Sunday, February 02, 2003

The revolutionary molecules that turn bland food bodacious Globe and Mail,
By CAROLYN ABRAHAM,
MEDICAL REPORTER,
Saturday, February 1, 2003 ? Page A1

"In a small office just west of the New Jersey Turnpike, researchers are taking the human taste bud into a brave new world....

A quiet revolution is under way in the world of flavour research, blending chemistry, molecular biology and genetics to cook up recipes your mother never imagined: In this emerging field, it's not the food that will be modified, but you -- the eater.

Imagine a compound that could dupe your tongue into thinking bland oatmeal was hot-fudge-sundae sweet? Or another that could make kids hoover spinach like Popeye?

"You could make healthy foods taste better," Alejandro Marangoni, a food scientist at the University of Guelph, said of the new field. "Just blocking bitterness has huge potential. Somebody's going to make a lot of money."

Linguagen's "bitter blocker" compound, which received a U.S. patent this month, is the first chemical known to inhibit the taste of bitterness by altering human perception instead of flavour. But it's unlikely to be the last.
By temporarily suppressing or enhancing molecular signals in the taste cells that blanket the tongue, researchers at several centres are devising ways to trick the brain into believing it's eating something that it's not.

Food and drug manufacturers traditionally rely on sugar, salt, and fat to mask unpleasant flavours such as bitterness. But that unholy trinity lies behind a raft of health problems, obesity and high blood pressure among them.

"I'm excited about the possibilities of all of this; there are all kinds of applications," said Linda Bartoshuk, who works on human taste perception at Yale University. "The more we learn about taste, the more clever we are going to become at manipulating flavours."
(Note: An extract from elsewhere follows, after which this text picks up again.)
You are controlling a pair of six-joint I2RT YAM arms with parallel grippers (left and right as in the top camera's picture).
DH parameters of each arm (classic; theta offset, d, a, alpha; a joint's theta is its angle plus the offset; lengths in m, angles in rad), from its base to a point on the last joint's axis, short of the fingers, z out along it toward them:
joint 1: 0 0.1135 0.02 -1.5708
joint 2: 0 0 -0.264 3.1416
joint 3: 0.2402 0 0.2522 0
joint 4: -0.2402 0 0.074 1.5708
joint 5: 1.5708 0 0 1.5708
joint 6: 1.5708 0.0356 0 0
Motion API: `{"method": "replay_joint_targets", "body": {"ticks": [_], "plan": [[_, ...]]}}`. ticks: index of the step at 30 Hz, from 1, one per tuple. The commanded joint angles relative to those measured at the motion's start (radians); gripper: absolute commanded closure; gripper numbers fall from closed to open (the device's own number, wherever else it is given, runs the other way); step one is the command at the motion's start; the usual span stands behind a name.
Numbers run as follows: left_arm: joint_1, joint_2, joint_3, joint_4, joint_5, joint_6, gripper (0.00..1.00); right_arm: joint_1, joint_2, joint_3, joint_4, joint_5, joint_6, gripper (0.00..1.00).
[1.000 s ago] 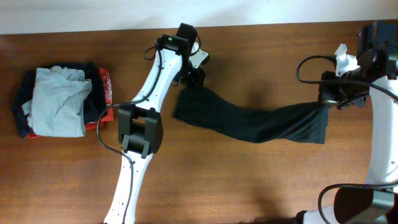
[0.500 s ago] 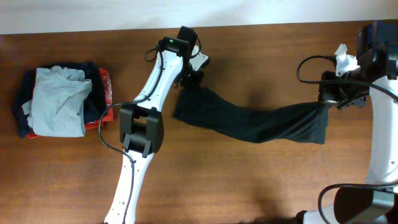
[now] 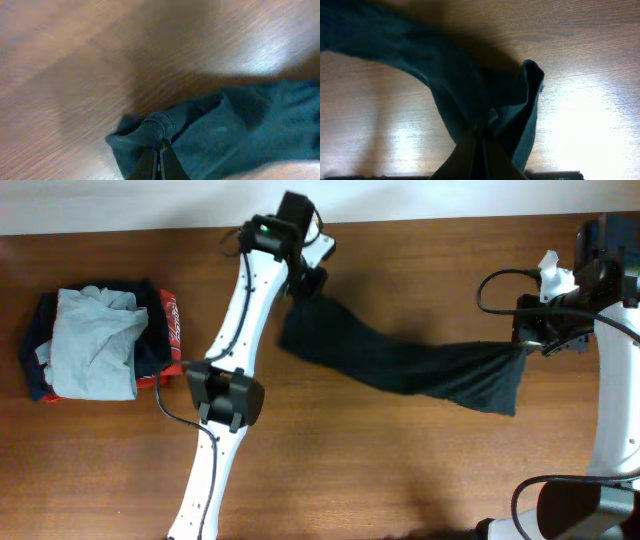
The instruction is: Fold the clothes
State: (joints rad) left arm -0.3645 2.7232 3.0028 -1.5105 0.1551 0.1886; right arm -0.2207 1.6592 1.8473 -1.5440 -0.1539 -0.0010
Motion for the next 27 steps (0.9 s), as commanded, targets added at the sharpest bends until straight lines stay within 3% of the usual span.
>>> {"method": "replay_joint_targets", "body": {"ticks": [1, 6, 15, 17, 19, 23, 25, 27], "plan": [[0.001, -0.020, 0.137, -0.047, -0.060, -0.019, 0.99, 0.005, -0.021, -0.003, -0.001, 0.009, -0.003, 0.95], [0.001, -0.109, 0.137, -0.067, -0.075, -0.019, 0.99, 0.005, -0.021, -0.003, -0.002, 0.009, -0.003, 0.96], [0.001, -0.125, 0.134, -0.084, -0.075, -0.018, 0.88, 0.005, -0.021, -0.003, -0.009, 0.009, -0.003, 0.95], [0.001, -0.125, 0.134, -0.090, -0.075, -0.018, 0.89, 0.005, -0.021, -0.003, -0.010, 0.009, -0.003, 0.95], [0.001, -0.125, 0.134, -0.099, -0.074, -0.018, 0.99, 0.005, -0.021, -0.003, -0.012, 0.009, -0.003, 0.96], [0.001, -0.124, 0.132, -0.102, -0.074, -0.019, 0.99, 0.005, -0.021, -0.003, -0.012, 0.009, -0.003, 0.96], [0.001, -0.124, 0.114, -0.103, -0.074, -0.019, 0.93, 0.005, -0.021, -0.003, -0.013, 0.009, -0.003, 0.95], [0.001, -0.122, 0.061, -0.098, -0.072, -0.019, 0.81, 0.005, -0.021, -0.003, -0.013, 0.009, -0.003, 0.95]]}}
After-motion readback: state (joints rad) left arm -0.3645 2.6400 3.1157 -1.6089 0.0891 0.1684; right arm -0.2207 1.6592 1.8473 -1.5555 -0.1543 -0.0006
Dr. Bartoshuk called Linguagen's bitter-blocker "the real thing."

"I've tried it myself," she said.

Mixing it with water and quinine, a common bitter ingredient in tonic water, Dr. Bartoshuk gulped it back with few worries about the bitter-blocker's safety. After all, the compound, adenosine monophosphate, or AMP, is actually a naturally occurring substance made up of nucleotides, the building blocks of DNA. AMP is found in a wide range of natural foods -- including breast milk.

As Linguagen officials like to point out, there are more than a few of us who have already tried it.

"It intrigues me that [AMP] might be doing the same thing in breast milk," said Dr. Bartoshuk. "Calcium compounds in breast milk are bitter and we have always wondered how supertaster babies [who are more sensitive to flavours] could stand that and maybe breast milk is a natural system using bitter-blockers."